# The task:
Please reproduce the data exactly, though every picture must stay out.

Segment Start: Dataset excerpt

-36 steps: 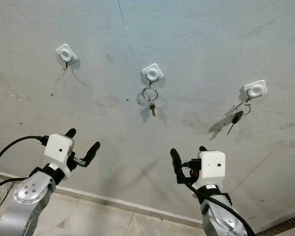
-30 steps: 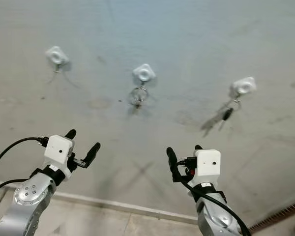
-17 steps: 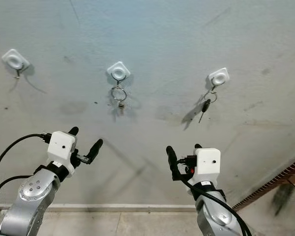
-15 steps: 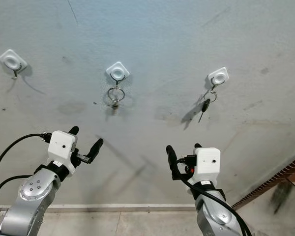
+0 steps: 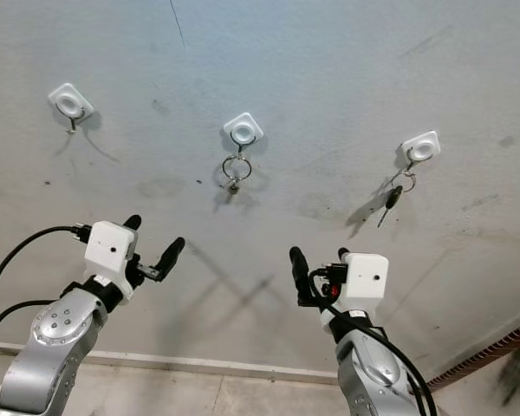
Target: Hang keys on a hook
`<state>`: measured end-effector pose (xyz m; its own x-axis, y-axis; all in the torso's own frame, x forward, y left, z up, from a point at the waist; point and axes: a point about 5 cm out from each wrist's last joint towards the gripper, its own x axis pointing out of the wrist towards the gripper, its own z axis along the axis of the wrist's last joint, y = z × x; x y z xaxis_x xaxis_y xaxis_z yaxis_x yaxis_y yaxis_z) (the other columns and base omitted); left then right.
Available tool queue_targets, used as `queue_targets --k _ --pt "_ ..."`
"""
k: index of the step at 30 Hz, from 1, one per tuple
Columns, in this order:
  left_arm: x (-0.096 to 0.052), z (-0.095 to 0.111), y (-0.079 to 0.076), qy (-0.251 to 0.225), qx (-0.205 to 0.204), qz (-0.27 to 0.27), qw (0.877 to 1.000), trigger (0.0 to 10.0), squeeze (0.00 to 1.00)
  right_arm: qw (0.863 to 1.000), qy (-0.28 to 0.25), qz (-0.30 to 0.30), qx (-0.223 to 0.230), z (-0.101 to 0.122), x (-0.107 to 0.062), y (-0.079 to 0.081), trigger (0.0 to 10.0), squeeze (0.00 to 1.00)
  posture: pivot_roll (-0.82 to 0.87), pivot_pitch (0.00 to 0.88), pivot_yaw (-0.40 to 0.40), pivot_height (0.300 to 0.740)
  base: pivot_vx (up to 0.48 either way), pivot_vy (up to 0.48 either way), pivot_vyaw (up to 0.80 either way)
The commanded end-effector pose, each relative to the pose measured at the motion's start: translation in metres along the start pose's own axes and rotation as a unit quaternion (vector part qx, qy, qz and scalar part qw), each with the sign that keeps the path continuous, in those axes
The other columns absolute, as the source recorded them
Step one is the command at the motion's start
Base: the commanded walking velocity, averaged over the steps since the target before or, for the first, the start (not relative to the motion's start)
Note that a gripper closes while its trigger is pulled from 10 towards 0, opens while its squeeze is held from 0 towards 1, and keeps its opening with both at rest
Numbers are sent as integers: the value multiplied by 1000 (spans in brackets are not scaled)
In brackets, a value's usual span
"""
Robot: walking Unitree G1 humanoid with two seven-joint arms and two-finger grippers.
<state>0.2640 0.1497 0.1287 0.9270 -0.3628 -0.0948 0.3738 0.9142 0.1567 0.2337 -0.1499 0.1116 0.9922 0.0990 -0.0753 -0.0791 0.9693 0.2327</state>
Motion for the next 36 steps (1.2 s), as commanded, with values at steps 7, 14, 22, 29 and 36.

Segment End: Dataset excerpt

# Solved exercise:
-36 steps: 
-30 steps: 
-17 steps: 
-15 steps: 
+0 steps: 
Target: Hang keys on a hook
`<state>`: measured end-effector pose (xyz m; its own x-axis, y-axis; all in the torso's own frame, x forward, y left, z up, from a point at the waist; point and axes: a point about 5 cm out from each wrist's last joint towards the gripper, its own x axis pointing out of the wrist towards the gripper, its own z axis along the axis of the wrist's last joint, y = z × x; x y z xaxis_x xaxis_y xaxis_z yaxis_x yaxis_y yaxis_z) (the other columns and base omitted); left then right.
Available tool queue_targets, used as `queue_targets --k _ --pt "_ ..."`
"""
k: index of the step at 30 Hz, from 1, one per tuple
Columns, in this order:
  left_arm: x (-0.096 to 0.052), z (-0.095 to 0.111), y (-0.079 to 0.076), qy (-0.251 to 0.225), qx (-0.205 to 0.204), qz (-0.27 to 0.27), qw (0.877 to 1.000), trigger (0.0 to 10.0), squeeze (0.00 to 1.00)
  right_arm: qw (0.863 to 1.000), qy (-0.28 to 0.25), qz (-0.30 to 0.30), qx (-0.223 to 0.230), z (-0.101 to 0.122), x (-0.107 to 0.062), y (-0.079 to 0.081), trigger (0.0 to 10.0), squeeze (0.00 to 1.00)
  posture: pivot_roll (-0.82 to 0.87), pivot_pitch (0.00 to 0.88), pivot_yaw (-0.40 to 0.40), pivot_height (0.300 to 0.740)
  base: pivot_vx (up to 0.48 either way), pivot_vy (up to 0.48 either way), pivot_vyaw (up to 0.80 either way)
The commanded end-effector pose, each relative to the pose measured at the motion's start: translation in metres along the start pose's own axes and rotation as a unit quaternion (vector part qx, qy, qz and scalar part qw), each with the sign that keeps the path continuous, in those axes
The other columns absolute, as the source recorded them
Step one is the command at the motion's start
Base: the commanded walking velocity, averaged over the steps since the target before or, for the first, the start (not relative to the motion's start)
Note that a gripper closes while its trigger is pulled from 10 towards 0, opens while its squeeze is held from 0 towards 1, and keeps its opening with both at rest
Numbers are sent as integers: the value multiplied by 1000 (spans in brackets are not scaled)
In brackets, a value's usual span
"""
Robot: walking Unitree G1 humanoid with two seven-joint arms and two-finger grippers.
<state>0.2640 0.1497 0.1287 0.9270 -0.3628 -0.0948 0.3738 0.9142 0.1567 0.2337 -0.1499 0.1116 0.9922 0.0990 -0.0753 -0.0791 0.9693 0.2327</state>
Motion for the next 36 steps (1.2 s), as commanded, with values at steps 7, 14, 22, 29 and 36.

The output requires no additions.